### Your task
Please restate the data word for word, leaving out no line.

### Supplied information

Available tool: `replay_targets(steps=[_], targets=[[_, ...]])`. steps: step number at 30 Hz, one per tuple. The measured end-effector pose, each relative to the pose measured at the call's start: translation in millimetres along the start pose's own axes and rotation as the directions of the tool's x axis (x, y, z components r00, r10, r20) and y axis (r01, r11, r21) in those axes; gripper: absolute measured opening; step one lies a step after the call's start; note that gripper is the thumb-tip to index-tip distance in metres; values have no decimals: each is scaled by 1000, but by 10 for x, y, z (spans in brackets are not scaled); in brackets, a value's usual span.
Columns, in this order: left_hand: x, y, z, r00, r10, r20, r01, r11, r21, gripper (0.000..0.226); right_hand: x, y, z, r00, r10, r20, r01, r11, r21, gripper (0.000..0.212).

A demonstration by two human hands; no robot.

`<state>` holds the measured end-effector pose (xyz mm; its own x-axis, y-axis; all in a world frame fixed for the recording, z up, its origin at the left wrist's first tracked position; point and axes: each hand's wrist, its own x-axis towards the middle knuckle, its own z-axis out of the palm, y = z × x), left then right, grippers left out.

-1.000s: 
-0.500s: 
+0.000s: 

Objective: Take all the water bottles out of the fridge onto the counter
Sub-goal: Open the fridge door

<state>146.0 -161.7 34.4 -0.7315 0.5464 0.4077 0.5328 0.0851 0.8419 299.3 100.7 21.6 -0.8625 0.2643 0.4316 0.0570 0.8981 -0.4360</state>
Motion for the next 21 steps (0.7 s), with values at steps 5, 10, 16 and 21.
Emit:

### Completed exercise
Available tool: `replay_targets(steps=[_], targets=[[_, ...]])`. steps: step number at 30 Hz, one per tuple. The measured end-effector pose, each relative to the pose measured at the call's start: translation in millimetres along the start pose's own axes and rotation as the directions of the tool's x axis (x, y, z components r00, r10, r20) and y axis (r01, r11, r21) in those axes; gripper: absolute measured opening; step one lies a step after the call's start; note that gripper is the thumb-tip to index-tip distance in metres; values have no decimals: each is scaled by 1000, but by 10 for x, y, z (spans in brackets are not scaled); in brackets, a value's usual span.
Columns, in this order: left_hand: x, y, z, r00, r10, r20, r01, r11, r21, gripper (0.000..0.226); right_hand: x, y, z, r00, r10, r20, r01, r11, r21, gripper (0.000..0.212).

A demonstration by two human hands; no robot.

`<state>` holds the measured end-effector pose (xyz mm; its own x-axis, y-axis; all in a world frame fixed for the recording, z up, its origin at the left wrist's first tracked position; point and axes: each hand's wrist, its own x-axis towards the middle knuckle, its own z-axis out of the palm, y = z × x), left then right, grippers left out.

-1.000s: 
-0.500s: 
+0.000s: 

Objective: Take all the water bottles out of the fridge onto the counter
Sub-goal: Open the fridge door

<state>146.0 -161.7 34.4 -0.7315 0.5464 0.4077 0.5328 0.0851 0.8419 299.3 100.7 21.6 -0.8625 0.2643 0.4316 0.0570 0.8981 -0.4360</state>
Motion for the next 21 steps (0.7 s), with values at steps 5, 10, 16 and 21.
Emit:

An answer has been given, and the exercise is complete.